**Instructions for the task:**
Write out every line below that includes the word "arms".

=== Begin Enclosure ===

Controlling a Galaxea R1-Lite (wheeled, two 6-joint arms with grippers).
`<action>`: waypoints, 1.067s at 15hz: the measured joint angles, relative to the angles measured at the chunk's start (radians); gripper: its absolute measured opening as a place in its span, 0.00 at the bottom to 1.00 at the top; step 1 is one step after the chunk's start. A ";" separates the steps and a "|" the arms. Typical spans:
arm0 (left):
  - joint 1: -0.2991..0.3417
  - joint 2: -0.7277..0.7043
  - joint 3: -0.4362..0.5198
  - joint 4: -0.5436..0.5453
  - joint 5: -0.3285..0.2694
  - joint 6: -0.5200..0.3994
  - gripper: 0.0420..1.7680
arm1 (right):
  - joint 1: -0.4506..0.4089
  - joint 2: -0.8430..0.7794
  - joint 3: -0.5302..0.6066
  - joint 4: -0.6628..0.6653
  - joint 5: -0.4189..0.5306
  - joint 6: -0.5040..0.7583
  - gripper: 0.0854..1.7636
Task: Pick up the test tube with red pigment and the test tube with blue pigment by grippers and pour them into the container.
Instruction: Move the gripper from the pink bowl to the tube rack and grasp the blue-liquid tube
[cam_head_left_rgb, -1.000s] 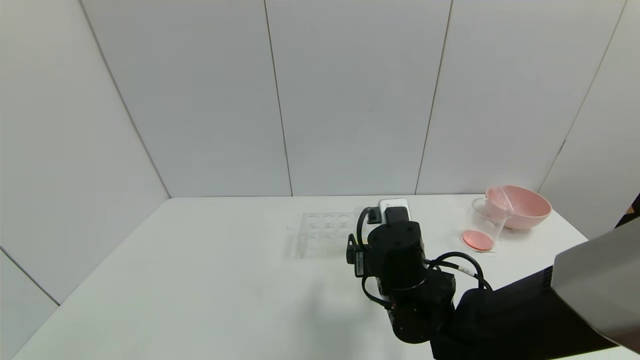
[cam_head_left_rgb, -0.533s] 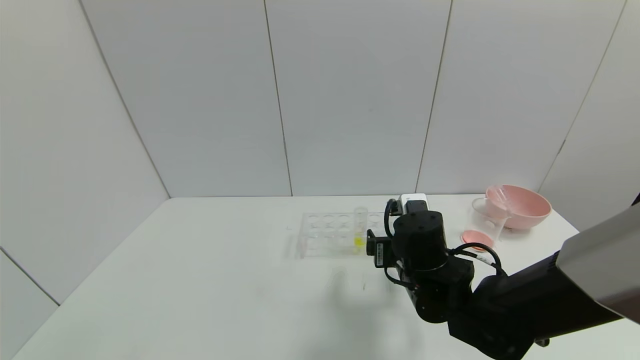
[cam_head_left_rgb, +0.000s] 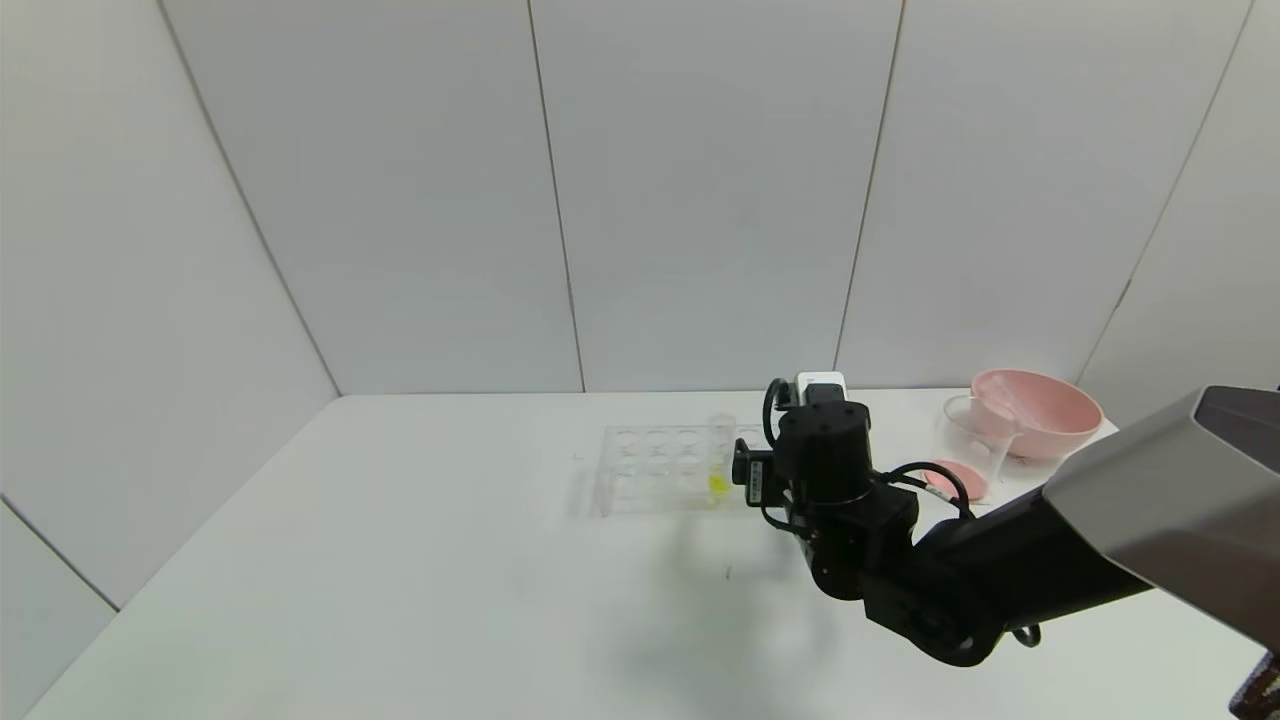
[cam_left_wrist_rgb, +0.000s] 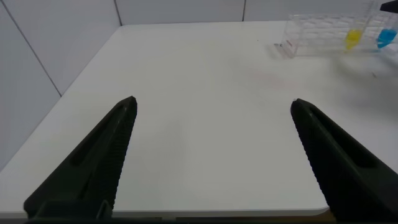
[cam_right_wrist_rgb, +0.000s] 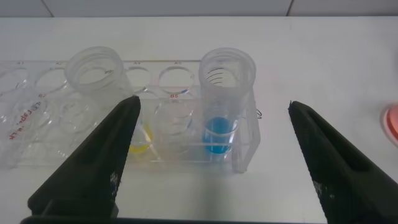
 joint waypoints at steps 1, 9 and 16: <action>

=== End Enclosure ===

**Exercise result:**
Controlling a Galaxea R1-Lite (wheeled, two 6-joint arms with grippers).
`<action>`: waypoints, 1.067s at 15hz: the measured joint angles, relative to the angles measured at the chunk's start (radians); gripper: its absolute measured opening as a place in its span, 0.00 at the bottom to 1.00 at the top; step 1 is one step after the chunk's start. A ";" separates the steps and a "|" the arms. Typical spans:

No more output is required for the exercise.